A major internet outage on Tuesday happened after a single customer changed configuration, which unleashed a previously undiscovered bug, revealed Fastly, a US-based company that runs a content delivery network (CDN) used by the affected websites.
CDNs enable customers to store data, such as videos and images, on a large pile of "mirror services."
“We experienced a global outage due to an undiscovered software bug that surfaced on June 8 when it was triggered by a valid customer configuration change,” Nick Rockwell, Fastly's senior vice president of engineering and infrastructure, argued in a Tuesday’s blog post.
Among the websites that were affected by the outage were Bloomberg News, the Guardian, the New York Times, Reddit, and Twitch, with users also reporting trouble getting access to YouTube, Twitter, and Spotify.

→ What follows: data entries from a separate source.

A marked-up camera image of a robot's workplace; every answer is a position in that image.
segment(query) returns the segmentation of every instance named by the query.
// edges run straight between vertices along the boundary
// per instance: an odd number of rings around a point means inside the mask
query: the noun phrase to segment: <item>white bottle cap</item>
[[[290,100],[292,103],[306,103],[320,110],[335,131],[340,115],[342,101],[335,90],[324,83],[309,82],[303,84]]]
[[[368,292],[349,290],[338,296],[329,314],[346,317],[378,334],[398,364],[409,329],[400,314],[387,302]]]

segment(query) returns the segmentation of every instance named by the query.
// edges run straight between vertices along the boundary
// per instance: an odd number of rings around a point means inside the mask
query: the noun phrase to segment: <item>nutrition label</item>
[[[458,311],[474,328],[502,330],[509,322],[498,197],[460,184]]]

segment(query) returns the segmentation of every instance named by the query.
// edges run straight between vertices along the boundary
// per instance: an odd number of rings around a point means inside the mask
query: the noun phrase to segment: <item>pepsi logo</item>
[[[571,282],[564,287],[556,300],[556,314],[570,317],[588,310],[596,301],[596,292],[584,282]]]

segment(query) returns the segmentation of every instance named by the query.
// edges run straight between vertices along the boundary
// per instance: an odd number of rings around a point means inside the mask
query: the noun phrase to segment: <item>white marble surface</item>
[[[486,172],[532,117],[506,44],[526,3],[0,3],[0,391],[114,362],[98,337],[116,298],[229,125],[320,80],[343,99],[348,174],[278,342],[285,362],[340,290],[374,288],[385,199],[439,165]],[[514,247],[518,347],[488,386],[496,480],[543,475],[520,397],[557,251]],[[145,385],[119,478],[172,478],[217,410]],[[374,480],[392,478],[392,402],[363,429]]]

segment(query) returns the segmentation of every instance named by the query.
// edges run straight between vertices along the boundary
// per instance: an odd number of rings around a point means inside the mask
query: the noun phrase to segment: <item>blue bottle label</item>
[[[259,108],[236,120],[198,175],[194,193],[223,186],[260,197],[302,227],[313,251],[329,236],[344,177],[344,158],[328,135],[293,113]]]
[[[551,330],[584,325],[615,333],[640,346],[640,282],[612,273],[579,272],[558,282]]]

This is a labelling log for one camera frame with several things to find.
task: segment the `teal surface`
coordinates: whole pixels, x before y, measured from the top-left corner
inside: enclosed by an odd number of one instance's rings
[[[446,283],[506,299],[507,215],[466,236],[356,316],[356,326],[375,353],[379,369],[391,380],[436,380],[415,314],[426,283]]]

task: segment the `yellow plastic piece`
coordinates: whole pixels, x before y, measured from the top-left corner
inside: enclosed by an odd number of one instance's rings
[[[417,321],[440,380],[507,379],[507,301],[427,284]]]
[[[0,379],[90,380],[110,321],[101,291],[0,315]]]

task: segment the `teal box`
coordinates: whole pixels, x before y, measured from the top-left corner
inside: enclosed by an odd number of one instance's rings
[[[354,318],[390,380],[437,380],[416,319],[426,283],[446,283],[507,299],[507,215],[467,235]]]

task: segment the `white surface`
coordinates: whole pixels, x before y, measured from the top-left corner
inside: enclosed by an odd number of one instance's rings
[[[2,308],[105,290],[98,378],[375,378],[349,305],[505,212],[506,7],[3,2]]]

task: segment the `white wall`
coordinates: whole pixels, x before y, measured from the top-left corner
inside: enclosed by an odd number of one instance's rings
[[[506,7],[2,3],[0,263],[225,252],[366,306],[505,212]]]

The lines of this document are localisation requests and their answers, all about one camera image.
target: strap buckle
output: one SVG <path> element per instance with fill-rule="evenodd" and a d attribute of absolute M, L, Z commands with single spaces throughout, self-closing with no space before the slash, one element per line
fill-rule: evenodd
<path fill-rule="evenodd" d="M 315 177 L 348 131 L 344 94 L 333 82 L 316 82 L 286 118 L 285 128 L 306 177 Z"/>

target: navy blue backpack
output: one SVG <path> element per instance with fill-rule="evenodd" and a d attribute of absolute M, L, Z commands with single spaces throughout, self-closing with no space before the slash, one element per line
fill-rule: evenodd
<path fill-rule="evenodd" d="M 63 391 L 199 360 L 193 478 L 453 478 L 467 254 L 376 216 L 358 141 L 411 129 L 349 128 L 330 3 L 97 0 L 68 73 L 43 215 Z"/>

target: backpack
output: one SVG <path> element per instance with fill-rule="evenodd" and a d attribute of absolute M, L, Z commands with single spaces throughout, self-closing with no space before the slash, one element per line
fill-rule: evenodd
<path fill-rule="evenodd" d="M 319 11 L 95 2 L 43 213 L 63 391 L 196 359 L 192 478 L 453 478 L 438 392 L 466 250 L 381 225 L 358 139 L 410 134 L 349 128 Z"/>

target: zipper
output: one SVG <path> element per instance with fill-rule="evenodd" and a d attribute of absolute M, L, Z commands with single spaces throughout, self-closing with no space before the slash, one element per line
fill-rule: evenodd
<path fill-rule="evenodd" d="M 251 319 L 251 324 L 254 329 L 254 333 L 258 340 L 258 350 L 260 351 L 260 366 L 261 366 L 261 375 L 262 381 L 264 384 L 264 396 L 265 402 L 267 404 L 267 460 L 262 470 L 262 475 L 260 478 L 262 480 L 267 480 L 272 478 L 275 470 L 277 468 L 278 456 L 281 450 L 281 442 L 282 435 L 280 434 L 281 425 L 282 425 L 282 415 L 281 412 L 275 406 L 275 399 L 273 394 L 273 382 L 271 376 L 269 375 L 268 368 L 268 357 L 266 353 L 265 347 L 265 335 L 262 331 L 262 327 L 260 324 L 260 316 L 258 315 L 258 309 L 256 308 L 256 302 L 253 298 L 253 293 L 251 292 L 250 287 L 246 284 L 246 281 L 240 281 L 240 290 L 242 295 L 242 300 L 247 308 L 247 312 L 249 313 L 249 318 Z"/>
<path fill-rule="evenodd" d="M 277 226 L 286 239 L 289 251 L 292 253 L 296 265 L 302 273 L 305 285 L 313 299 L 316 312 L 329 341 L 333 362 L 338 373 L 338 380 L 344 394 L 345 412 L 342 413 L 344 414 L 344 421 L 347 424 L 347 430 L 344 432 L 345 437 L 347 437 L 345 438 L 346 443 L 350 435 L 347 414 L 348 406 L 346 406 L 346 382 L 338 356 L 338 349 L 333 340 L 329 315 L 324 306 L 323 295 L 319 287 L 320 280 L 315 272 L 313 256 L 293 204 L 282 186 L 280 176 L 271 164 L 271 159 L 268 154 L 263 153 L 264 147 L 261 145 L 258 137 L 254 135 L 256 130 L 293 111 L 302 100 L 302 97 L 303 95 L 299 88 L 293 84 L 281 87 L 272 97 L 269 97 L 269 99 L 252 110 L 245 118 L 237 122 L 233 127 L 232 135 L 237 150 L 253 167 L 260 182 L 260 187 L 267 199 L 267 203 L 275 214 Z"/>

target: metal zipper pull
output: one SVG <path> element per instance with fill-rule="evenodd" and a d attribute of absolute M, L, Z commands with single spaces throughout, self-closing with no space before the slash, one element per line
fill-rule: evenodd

According to Rockwell, the problem was discovered “within one minute,” prompting technicians at Fastly to disable the ill-fated configuration. The vice president said that in less than an hour 95 percent of the network was back to normal.
“This outage was broad and severe, and we’re truly sorry for the impact to our customers and everyone who relies on them,” Rockwell wrote.
Apparently the bug was included in May’s software update and the company is now trying to figure out why it was missed during trials.
The Tuesday glitch prompted some newsmakers, namely the BBC, to move away from Fastly’s network at the moment of outage. It’s unclear whether other clients will follow suit in the long run, but the situation highlighted the over-reliance on one service provider. The UK’s government website was also affected by the bug.